En participant pour la seconde fois à cet événement sportif annuel, Ana se lançait corps et âme dans la lutte contre le cancer et les discriminations liées à toutes les formes de handicap. La jeune fonctionnaire de mairie insistait sur le fait que malgré nos différences, nous pouvons pratiquer le même sport en étant sur la même ligne de départ. Sur terre comme sur mer, on peut atteindre la même destination, que l'on soit valide ou invalide, homme ou femme, jeune ou âgé. Une différence de parcours ou de formation professionnelle ne doit pas être un frein à sa détermination et à ses ambitions. S'engager dans cette régate aux côtés de Marie et d'Ulysse, c'était donner un réel sens à sa vie. Ana espérait ainsi encourager les personnes atteintes comme elle du cancer du sein à lutter continuellement contre la maladie et l'esprit de renoncement. Selon elle, l'une des valeurs du sport, c'est de permettre à chacun de pratiquer sa passion dans les meilleures conditions possibles en fonction de ses capacités et de ses compétences sans subir aucune discrimination. Contrairement à sa copine Marie qui avait tendance à viser la plus haute marche du podium, Ana ne misait pas sur le résultat sportif mais davantage sur la portée de son engagement sportif et celle de ses actes. Elle souhaitait avant tout diffuser un message d'amour, d'espoir et de soutien auprès des personnes fragilisées par la maladie et le handicap.

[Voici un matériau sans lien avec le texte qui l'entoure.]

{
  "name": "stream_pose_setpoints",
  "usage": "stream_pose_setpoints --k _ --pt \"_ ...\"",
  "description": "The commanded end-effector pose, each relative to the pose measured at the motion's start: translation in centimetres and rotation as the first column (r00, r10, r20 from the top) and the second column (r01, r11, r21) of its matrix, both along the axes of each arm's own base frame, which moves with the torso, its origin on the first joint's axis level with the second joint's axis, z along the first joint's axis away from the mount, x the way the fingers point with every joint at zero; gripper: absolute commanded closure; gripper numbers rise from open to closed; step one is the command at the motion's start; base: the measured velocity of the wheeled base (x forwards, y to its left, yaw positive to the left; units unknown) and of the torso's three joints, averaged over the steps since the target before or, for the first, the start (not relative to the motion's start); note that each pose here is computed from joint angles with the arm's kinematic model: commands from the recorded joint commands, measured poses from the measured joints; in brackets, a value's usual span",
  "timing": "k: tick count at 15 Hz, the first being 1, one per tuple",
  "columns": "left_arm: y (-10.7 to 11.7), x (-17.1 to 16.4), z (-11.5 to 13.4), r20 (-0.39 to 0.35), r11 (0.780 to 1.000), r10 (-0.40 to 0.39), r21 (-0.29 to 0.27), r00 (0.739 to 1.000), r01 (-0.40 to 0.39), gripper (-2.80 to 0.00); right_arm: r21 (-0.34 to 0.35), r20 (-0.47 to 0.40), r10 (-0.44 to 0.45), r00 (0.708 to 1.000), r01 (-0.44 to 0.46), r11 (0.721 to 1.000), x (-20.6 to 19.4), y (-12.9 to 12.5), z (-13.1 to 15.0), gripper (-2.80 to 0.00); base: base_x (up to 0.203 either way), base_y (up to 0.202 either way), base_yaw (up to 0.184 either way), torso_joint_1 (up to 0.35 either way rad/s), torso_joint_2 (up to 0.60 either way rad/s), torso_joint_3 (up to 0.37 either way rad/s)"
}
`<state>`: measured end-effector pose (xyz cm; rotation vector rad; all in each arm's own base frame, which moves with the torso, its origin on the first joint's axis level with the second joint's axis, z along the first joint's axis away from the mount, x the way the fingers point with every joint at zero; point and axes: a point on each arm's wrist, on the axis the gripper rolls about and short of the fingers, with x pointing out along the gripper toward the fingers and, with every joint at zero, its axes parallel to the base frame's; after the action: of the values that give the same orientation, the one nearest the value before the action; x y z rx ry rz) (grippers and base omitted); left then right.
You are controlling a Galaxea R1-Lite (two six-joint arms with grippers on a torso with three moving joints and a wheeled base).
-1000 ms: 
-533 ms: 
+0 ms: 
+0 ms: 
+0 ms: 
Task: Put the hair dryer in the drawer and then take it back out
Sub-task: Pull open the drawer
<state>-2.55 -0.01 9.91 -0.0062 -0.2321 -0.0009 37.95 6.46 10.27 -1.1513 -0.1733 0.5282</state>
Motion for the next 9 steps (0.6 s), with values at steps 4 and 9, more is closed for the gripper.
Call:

La grande croix en granite de Notre-Dame-du-Crouesty, le circuit du Petit Mousse bordé d'ajoncs et de tamaris et la coupole verte qui abritait la lanterne du phare de Port-Navalo semblaient rétrécir au fur et à mesure que le catamaran d'Ana et de Marie s'aventurait dans les eaux tumultueuses du courant de la Jument, le deuxième courant le plus fort d'Europe. Ulysse glapissait de joie lorsque les vagues un peu trop fortes venaient le taquiner. Il s'amusait également à effrayer les mouettes rieuses et les goélands argentés qui prenaient la pose sur les flotteurs de l'embarcation. Les deux jeunes skippeuses prenaient à présent la direction du Cairn de Gavrinis, de l'Ile aux Moines et de l'Ile d'Arz, avant de franchir la ligne d'arrivée dans le magnifique port de Vannes.